While the number of reported hate crimes dipped slightly in 2018, violence against individuals rose to a 16-year high, according to numbers released Tuesday by the FBI.

The main concern for extremism trackers, however, is the rising level of violence — the report showed an increase in the number of "crimes against persons," such as intimidation, assault and homicide.

"We're seeing a leaner and meaner type of hate crime going on," said Brian Levin, director of the Center for the Study of Hate and Extremism at California State University San Bernardino. "Homicides were up and crimes against persons were up and that's an important thing to look at."

Levin said the increase in assaults was almost evenly distributed across demographic groups, with African-Americans, Jews, whites, gays and Latinos targeted the most. As in previous years, the majority of hate crimes reported in 2018 were motivated by bias against race and ethnicity, religion, and sexual orientation.

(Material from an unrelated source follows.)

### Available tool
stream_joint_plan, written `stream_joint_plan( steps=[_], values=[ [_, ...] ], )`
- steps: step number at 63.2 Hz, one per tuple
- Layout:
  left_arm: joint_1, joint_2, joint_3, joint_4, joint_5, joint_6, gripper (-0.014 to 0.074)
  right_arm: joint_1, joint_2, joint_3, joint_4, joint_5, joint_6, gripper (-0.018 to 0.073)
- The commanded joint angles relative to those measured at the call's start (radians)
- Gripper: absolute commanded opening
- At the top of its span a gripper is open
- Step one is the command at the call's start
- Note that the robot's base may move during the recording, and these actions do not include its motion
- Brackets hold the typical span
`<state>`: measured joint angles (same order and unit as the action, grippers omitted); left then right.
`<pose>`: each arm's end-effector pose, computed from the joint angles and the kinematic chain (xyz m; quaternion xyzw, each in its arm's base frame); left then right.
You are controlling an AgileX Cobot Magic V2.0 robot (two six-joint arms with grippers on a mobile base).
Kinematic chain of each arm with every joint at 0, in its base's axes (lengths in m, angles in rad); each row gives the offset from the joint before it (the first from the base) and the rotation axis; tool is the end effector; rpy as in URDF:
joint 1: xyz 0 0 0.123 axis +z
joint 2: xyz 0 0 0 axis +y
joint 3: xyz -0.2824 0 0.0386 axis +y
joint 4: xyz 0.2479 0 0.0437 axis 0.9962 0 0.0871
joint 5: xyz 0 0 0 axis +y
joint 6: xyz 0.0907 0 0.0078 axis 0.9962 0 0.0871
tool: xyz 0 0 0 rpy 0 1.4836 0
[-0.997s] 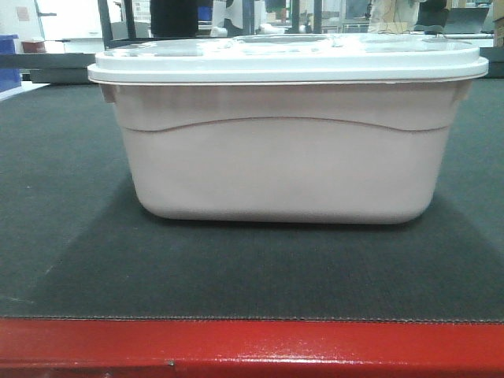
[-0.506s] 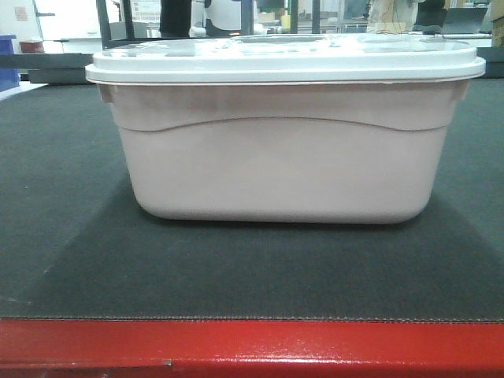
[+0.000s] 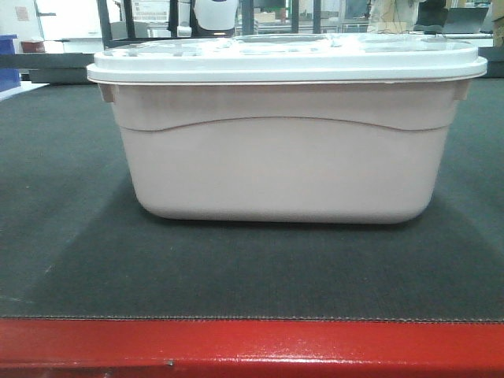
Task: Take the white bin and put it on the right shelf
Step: 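Move both grippers to the short ends of the pink bin, then grip the bin's lid rims with both grippers and lift it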
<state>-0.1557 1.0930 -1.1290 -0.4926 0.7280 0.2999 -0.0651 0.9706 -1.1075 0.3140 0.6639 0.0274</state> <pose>0.2174 -0.0632 0.3994 0.1103 0.8561 -0.1952 0.4657 0.1944 0.0047 0.4188 0.0908 0.8306 0.1373 0.5319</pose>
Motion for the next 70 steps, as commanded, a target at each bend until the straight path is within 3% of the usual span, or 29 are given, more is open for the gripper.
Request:
stream_joint_plan(
  steps=[1,7,11,21,29,38,49,70],
  values=[
    [-0.004,0.072,-0.106,-0.116,0.038,0.075,0.0442,-0.004,0.072,-0.128,0.129,0.085,-0.042,0.0624],
    [0.024,0.161,-0.175,-0.222,0.133,0.165,0.0442,-0.021,0.159,-0.218,0.244,0.216,-0.123,0.0624],
    [0.062,0.225,-0.211,-0.341,0.204,0.254,0.0442,-0.054,0.209,-0.250,0.337,0.291,-0.184,0.0624],
    [0.188,0.364,-0.263,-0.659,0.365,0.409,0.0442,-0.205,0.302,-0.261,0.632,0.446,-0.392,0.0624],
    [0.271,0.448,-0.267,-0.836,0.446,0.488,0.0442,-0.305,0.382,-0.261,0.811,0.543,-0.531,0.0624],
    [0.314,0.552,-0.267,-0.899,0.516,0.529,0.0442,-0.344,0.502,-0.260,0.908,0.645,-0.641,0.0624],
    [0.310,0.670,-0.267,-0.997,0.587,0.579,0.0442,-0.344,0.611,-0.251,0.922,0.669,-0.702,0.0624],
    [0.277,0.781,-0.267,-1.063,0.587,0.598,0.0442,-0.307,0.754,-0.251,1.012,0.669,-0.772,0.0624]
  ],
)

Other notable findings include:

  • In hate crimes fueled by racism, African Americans continue to be the most frequently targeted, though anti-black incidents overall fell to a record low share of all hate crime in 2018.
  • Anti-Muslim incidents decreased for the second year in a row, but still make up nearly 15% of religiously motivated acts.
  • Anti-Semitic homicides in the U.S. reached their highest level ever as a result of the shooting at the Tree of Life synagogue in Pittsburgh that killed 11 people in October 2018.
  • Latinos continued to experience an increase in racially motivated incidents. Levin, the researcher, said such incidents rose 13% over one year and 48% over five years.
  • The LGBTQ community also faced bias-motivated attacks in 2018. Incidents targeting gay males increased by nearly 7%, and anti-transgender hate crimes rose nearly 34%.
  • Anti-Latino, anti-gay, anti-Asian, anti-disability, anti-transgender, anti-Sikh and anti-white hate crimes increased in 2018.